REPUBLIKA.CO.ID, JAKARTA -- Namun, sejarah mencatat namanya, terutama dalam medan Pertempuran Shiffin, yang merupakan perang saudara pertama di antara sesama Muslim setelah wafatnya Nabi Muhammad. Dalam peperangan ini, Qais bin Sa'ad bin `Ubadah memihak kepada Ali bin Abi Thalib yang berkontra terhadap Mu'awiyah bin Abu Sufyan.
Awalnya, Qais sempat berupaya merancang upaya konspirasi untuk menjebak orang-orang pendukung Mu'awiyah. Akan tetapi, tiba-tiba ia teringat salah satu firman Allah di dalam Alquran yang memperingatkan bahwa dampak tipu daya jahat akan berpulang ke pelakunya sendiri.
Oleh karena itu, Qais pun mengurungkan niatnya. Kemudian, ia beristighfar kepada Alllah.
Demi Allah, seandainya Mu'awiyah dapat mengalahkan kita nanti, maka kemenangannya itu bukanlah karena kepintarannya, tetapi hanyalah karena kesalehan dan ketakwaan kita, seru Qais kepada pasukannya.

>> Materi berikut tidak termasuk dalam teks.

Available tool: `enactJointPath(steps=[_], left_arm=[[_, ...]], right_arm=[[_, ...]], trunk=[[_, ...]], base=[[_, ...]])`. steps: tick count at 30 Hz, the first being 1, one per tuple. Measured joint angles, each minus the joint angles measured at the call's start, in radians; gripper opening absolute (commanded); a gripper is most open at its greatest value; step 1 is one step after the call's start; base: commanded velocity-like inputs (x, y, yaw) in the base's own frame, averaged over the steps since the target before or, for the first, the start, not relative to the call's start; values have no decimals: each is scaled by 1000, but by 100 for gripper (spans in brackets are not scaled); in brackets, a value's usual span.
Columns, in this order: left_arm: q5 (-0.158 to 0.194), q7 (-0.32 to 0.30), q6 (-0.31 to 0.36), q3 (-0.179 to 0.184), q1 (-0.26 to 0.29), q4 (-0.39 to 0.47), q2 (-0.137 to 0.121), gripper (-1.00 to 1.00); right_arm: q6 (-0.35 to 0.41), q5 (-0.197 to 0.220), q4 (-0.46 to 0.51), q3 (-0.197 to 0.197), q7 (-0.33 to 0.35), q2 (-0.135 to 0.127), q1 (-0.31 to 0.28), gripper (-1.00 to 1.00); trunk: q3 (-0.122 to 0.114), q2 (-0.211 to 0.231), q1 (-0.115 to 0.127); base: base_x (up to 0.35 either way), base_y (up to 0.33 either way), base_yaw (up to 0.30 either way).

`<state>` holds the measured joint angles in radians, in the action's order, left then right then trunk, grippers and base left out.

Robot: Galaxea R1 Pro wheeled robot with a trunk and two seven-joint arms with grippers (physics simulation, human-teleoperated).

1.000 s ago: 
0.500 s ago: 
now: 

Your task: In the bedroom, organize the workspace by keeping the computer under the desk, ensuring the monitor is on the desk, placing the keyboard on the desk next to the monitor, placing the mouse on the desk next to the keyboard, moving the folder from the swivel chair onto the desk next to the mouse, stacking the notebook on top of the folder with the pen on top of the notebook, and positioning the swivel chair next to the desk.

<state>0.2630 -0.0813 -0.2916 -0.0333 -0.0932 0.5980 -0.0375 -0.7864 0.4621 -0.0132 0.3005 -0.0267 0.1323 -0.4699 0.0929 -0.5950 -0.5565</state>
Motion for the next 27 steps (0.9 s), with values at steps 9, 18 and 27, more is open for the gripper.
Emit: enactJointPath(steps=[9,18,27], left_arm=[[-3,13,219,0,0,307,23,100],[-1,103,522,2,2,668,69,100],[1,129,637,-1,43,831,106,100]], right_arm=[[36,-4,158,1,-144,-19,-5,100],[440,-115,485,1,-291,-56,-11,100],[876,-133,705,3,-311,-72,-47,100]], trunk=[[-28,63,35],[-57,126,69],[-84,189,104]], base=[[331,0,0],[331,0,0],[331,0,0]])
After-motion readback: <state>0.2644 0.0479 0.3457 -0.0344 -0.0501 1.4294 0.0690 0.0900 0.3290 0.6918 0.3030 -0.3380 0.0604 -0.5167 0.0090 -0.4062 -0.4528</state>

Adapun keberpihakannya kepada kubu Ali bin Abi Thalib bukanlah fanatisme buta. Sebab, sebelumnya Qais bin Sa'ad bin `Ubadah telah menyelidiki sendiri siapa yang sesungguhnya meneguhkan kebenaran. Keberanian yang benar lahir dari pribadi yang jujur dan mendukung kebenaran secara tulus, bukan lantaran keuntungan materiel atau ke kuasaan.
Sebelum pecah Pertempuran Shiffin, Qais mendapatkan amanah sebagai gubernur Mesir.
Ia diangkat oleh Khalifah `Ali bin Abi Thalib. Namun, sejak lama Mu'awiyah mengincar perluasan kekuasaannya ke Mesir.
Terpilihnya Qais menjadi gubernur Mesir membuat Mu'awiyah dan para pendukungnya cemas. Tidak kurang dari Mu'awiyah sendiri yang merencanakan tipu daya demi memusuhi Ali bin Abi Thalib dan mendegradasi kepemimpinannya di mata kaum Muslim.
Sampailah ketika Ali bin Abi Thalib memanggil pulang Qais dari Mesir. Selang beberapa waktu, akhirnya Qais sendiri menyatakan dukungan terbukanya kepada Khalifah Ali. Padahal, Mu'awiyah telah berupaya keras membujuk Qais agar menyeberang dari kubu Ali.
Sebabnya antara lain, Qais tidak merasa Khalifah Ali memecatnya dari jabatan gubernur di Mesir. Jabatan hanyalah amanah yang bersifat sementara. Di sini kita tahu bahwa Qais tidak berambisi pada kekuasaan pribadi, melainkan profesionalisme.